Islam Risalah adalah pesan Ilahi yakni cita-cita yang terdapat di dalam Al-Qur’an. Islam risalah ini dapat disebut sebagai Islam Spiritual. Karena pemahamannya benar-benar berpegang teguh pada isi nyata dalam teks Al-Quran tanpa didasari oleh kepentingan tertentu. Karena Terkadang banyak orang menggunakan salah penafsiran antara tafsiran manusia, hadis Nabi dan isi dalam al-Quran. Terkadang, Meraka tidak bisa membedakan, penfsiran manusia dianggap isi Al-Quran dan Hadis dianggap Penafsiran manusia terhadap ayat. Bahkan ada hadits yang secara eksplisit penonjolan terhadap farik gender yang cendrung kaum wanita menjadi kambing hitamnya. Misalnya Hadis Misoginis, secara eksplisit mengucilkan perempuan seperti hadis batalnya Sholat, Al-Bukhârî meriwayatkan hadis dari Abû Hurayrah, yang mengatakan bahwa Rasûlullâh saw. bersabda: “Anjing, keledai dan wanita akan membatalkan shalat seseorang apabila ia melintas di depan mereka dan menyela dirinya antara orang-orang yang shalat dengan kiblat”. Konstruk pemahaman dibangun seakan melecehkan martabat perempuan, bahkan konstruk pemahaman seperti ini dibangun dengan latar Islam Politik.
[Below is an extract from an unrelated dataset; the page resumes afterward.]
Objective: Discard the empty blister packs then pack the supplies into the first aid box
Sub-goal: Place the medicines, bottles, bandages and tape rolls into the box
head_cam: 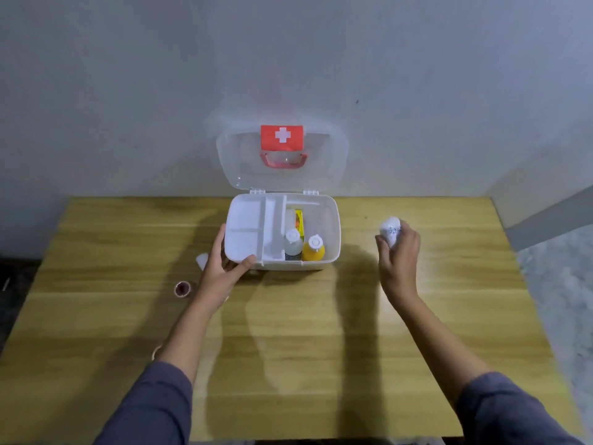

Beda halnya ketika ditanya pada Aisyah, bahwa sebenarnya hurairah menghilangkan redaksi didepanya yang berbunyi “celakalah orang yahudi, Anjing, keledai dan wanita akan membatalkan shalat seseorang apabila ia melintas di depan mereka dan menyela dirinya antara orang-orang yang shalat dengan kiblat”.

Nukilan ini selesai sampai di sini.